The tests will produce 1,000 kilowatts and 50 kilowatts, enough to power five homes a day. If all of the oranges in the city were recycled and put back into phase, it could provide electricity to 73,000 homes.

The region produces around 15,000 tons of oranges, but most of the region’s fruit is exported to the UK, where it is produced in mysterious circumstances.

Orange for the Round Economy

Seville has also launched an organic waste collection system launched by Container, an urban waste management company, with 340 containers installed in the city and 340,000 e-cards issued to the public.

The mayor’s representative, DW, said the city aims to collect selected biological waste, increase the recycling rate, increase public awareness about waste management, and send less waste to landfills.
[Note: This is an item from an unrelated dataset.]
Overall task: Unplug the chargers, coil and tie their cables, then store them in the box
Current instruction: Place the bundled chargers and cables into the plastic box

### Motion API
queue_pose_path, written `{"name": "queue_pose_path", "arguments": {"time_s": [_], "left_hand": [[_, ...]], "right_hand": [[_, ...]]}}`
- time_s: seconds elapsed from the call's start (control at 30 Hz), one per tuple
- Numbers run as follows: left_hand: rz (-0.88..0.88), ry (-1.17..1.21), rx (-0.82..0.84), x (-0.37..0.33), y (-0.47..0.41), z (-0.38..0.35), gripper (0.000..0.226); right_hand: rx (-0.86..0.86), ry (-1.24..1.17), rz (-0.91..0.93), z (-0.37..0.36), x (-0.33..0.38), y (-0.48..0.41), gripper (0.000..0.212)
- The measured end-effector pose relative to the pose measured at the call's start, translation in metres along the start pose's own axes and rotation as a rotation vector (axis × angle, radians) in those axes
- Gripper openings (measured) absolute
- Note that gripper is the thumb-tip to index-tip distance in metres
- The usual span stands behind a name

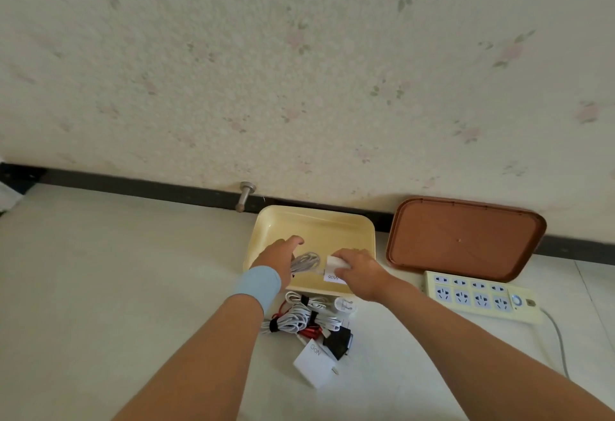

This process consumes about 65% of the energy of the urban water cycle. Palop said achieving self-sufficiency in wastewater treatment plants is a clear step towards mitigating the effects of climate change.

Seville collects 5.7 million kilograms of fruit from the streets with 48,000 trees

Spain has submitted plans to convert its entire electrical system to completely renewable sources by 2050.

According to the country’s draft climate change and energy change law, greenhouse gas emissions will be reduced by 90% from the 1990 level.

“EMASESA is developing a guide to encourage other companies in the water sector to increase gas production by coding organic waste and doubling this activity in other companies and cities,” Ballop said.